Dog Pyoderma Treatment | Impetigo | Folliculitis | Cellulitis
Can be inflammatory, infectious or neoplastic (abnormal or excessive growth of tissue)
Literally meaning ‘pus in the skin’ pyoderma is made up of either :
Superficial Pyodermas :
- bacterial folliculitis (usually staphylococci), where infection occurs n the hair follicles
- bacterial overgrowth symptoms (odor, scaling, red skin and pruritis (itching) and
- impetigo (small areas of infection, usually on hairless areas)
Or Deep Pyodermas comprised of the less common
- furunculosis; inflammation and infection from a ruptured hair follicle, more often referred to as a boil and
- cellulitis, usually occurring in young puppies, with a fast onset, after swelling under the jaw (the submandibular lymphadenopathy) and subsequently swelling of the face, often referred to puppy strangles, giving rise to crusting and pustules, that then escalates to lesions that often form fistulae that drain.
So, deep pyoderma in dogs can also manifest as pain, crusting, bad odor, and exudation of blood and pus.
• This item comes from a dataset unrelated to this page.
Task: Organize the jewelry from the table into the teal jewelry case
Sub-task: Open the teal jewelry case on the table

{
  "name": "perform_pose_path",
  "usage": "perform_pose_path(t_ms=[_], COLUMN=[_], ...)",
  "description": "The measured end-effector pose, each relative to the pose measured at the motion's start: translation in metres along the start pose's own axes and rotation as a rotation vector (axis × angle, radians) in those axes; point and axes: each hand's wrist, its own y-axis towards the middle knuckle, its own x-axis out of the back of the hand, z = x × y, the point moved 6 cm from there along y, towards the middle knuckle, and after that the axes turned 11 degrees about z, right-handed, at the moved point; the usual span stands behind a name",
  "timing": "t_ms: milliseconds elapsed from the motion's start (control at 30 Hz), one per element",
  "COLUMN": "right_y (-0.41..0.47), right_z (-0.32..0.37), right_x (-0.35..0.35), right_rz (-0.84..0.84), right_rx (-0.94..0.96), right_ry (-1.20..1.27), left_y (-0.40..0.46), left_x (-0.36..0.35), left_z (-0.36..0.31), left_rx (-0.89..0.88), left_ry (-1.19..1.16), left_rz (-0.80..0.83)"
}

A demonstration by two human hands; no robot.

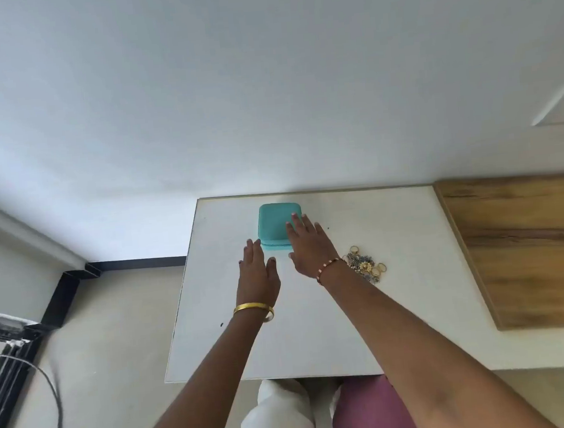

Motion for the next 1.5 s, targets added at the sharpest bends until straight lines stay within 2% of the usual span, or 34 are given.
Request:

Erythema, swelling, ulcerations, hemorrhagic crusts and bullae, hair loss, and draining tracts with bloody or pus exudate may also be seen. The bridge of the muzzle, chin, elbows, hocks, between the toes, and mid-legs are more prone to deep infections, but any area may be involved. Acral lick granulomas and areas of pyotraumatic dermatitis are also often seen.
Due to methicillin resistance, drug treatment for any of the pyodermas is now challenging to vets.
Diagnosis will be given after tests confirm the presence of the bacteria Staphylococcus pseudintermedius, Staphylococcus schleiferi, and in a low percentage of dogs, the human pathogen Staphylococcus aureus. This last bacteria has given rise for concern recently, as it is now evident this particular bacteria has also developed resistance to the drug methicillin, often prescribed by vets to treat the condition. Staphylococcus pseudintermedius has also become resistant to the drug Methicillin, and this bacteria can cause human infection in those who are immune-compromised, very young or very old. In addition to this list of bacterium, Pseudomonas aeruginosa has been added. Staphylococcus schleiferi was actually first identified in humans in 1988 and subsequently was then implicated in canine pyoderma and otitis external (or ear infections) in dogs.